Publication | Open Access

Applying the FAIR Principles to computational workflows

33

Citations

28

References

2025

Year

TLDR

Computational workflows are increasingly adopted for productivity and reproducibility, and the FAIR principles—Findable, Accessible, Interoperable, Reusable—provide a framework for sharing them, while the Workflows Community Initiative’s FAIR Workflows Working Group has systematically addressed applying these principles to workflows across disciplines. The paper offers recommendations and commentary to guide workflow users, authors, management system developers, and service providers in adopting FAIR principles. The authors compile recommendations and commentary derived from the WCI‑FW discussions, justifying adaptations to the FAIR framework for workflows. The FAIR recommendations for workflows that we propose in this paper will maximize their value as research assets and facilitate their adoption by the wider community.

Abstract

Recent trends within computational and data sciences show an increasing recognition and adoption of computational workflows as tools for productivity and reproducibility that also democratize access to platforms and processing know-how. As digital objects to be shared, discovered, and reused, computational workflows benefit from the FAIR principles, which stand for Findable, Accessible, Interoperable, and Reusable.
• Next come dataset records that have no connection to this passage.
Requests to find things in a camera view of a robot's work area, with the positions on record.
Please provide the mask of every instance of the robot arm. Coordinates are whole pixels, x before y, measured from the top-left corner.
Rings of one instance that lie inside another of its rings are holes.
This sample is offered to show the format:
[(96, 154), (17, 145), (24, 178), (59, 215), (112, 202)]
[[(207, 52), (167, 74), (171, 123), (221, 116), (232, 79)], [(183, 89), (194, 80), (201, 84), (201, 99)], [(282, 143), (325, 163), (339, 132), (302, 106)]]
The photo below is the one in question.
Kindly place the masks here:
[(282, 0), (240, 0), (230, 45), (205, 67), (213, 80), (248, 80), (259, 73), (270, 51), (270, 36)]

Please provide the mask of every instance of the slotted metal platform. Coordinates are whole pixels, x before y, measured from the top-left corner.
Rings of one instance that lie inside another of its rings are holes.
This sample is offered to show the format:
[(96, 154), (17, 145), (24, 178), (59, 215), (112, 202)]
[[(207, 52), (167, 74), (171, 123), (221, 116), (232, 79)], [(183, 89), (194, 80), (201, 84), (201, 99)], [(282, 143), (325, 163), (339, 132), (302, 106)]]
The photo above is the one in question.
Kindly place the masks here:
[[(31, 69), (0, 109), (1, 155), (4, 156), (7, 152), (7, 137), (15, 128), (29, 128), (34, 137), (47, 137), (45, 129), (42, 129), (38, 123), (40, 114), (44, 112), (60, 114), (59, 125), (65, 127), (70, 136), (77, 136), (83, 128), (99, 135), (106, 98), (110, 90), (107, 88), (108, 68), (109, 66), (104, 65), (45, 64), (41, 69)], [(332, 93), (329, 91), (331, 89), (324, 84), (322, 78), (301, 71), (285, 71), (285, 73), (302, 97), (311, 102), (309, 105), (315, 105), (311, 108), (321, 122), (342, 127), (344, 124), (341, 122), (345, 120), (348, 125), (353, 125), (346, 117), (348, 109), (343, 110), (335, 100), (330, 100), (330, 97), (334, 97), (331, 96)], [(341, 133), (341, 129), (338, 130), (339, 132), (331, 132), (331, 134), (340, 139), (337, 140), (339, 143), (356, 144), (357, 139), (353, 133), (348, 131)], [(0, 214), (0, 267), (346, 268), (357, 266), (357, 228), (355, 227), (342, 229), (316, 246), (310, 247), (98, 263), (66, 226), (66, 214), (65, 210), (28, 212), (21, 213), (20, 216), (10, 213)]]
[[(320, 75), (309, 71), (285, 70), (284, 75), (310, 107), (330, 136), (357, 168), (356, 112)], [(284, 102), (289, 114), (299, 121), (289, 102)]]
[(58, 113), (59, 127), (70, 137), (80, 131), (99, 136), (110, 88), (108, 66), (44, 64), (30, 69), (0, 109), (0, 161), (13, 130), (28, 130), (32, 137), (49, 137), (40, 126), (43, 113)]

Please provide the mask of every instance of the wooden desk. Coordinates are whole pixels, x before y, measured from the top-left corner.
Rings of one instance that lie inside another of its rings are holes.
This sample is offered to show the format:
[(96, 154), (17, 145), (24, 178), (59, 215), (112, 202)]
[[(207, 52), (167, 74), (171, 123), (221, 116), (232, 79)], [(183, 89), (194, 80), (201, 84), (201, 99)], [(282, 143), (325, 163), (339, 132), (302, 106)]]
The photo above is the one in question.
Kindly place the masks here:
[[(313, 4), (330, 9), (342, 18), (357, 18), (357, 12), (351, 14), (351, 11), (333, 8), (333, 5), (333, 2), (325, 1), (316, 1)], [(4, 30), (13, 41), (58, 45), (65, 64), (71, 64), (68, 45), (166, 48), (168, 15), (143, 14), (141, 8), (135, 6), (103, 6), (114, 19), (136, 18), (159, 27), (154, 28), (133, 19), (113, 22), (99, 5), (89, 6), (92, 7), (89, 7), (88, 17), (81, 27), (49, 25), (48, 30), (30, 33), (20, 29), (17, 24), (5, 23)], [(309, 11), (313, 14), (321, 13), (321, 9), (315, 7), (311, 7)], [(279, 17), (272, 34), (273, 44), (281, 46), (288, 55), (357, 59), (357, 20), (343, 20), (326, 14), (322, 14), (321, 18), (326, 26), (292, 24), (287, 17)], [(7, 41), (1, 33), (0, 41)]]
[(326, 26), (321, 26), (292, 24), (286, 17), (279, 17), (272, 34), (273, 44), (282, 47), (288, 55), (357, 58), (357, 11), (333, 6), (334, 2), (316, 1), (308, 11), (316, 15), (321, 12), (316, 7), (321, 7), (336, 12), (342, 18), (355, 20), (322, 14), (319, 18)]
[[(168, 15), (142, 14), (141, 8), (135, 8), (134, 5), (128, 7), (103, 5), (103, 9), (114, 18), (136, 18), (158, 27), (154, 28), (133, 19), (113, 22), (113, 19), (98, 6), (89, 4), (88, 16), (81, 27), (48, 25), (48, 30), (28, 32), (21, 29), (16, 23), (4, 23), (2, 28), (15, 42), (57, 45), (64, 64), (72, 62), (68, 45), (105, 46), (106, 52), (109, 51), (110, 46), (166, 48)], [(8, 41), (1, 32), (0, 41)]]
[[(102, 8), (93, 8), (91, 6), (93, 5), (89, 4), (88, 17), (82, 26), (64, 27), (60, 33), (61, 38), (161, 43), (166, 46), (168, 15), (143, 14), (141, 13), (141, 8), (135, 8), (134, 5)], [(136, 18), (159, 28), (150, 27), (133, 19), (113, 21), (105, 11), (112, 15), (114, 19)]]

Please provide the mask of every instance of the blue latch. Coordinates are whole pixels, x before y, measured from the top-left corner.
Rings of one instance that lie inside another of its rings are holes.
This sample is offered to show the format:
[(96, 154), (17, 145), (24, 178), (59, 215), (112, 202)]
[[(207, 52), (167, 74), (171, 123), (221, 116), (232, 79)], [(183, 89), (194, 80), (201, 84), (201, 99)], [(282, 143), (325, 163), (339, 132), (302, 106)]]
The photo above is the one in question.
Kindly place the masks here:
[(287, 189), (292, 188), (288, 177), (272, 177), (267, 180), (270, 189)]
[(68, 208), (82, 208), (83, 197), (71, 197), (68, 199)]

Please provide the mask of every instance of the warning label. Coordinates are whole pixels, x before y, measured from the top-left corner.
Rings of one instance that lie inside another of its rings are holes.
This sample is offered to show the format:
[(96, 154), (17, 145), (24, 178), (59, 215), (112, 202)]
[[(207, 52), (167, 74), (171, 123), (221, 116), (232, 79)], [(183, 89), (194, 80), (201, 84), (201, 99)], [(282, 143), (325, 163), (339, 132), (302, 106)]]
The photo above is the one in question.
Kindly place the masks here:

The Workflows Community Initiative's FAIR Workflows Working Group (WCI-FW), a global and open community of researchers and developers working with computational workflows across disciplines and domains, has systematically addressed the application of both FAIR data and software principles to computational workflows. We present recommendations with commentary that reflects our discussions and justifies our choices and adaptations. These are offered to workflow users and authors, workflow management system developers, and providers of workflow services as guidelines for adoption and fodder for discussion. The FAIR recommendations for workflows that we propose in this paper will maximize their value as research assets and facilitate their adoption by the wider community.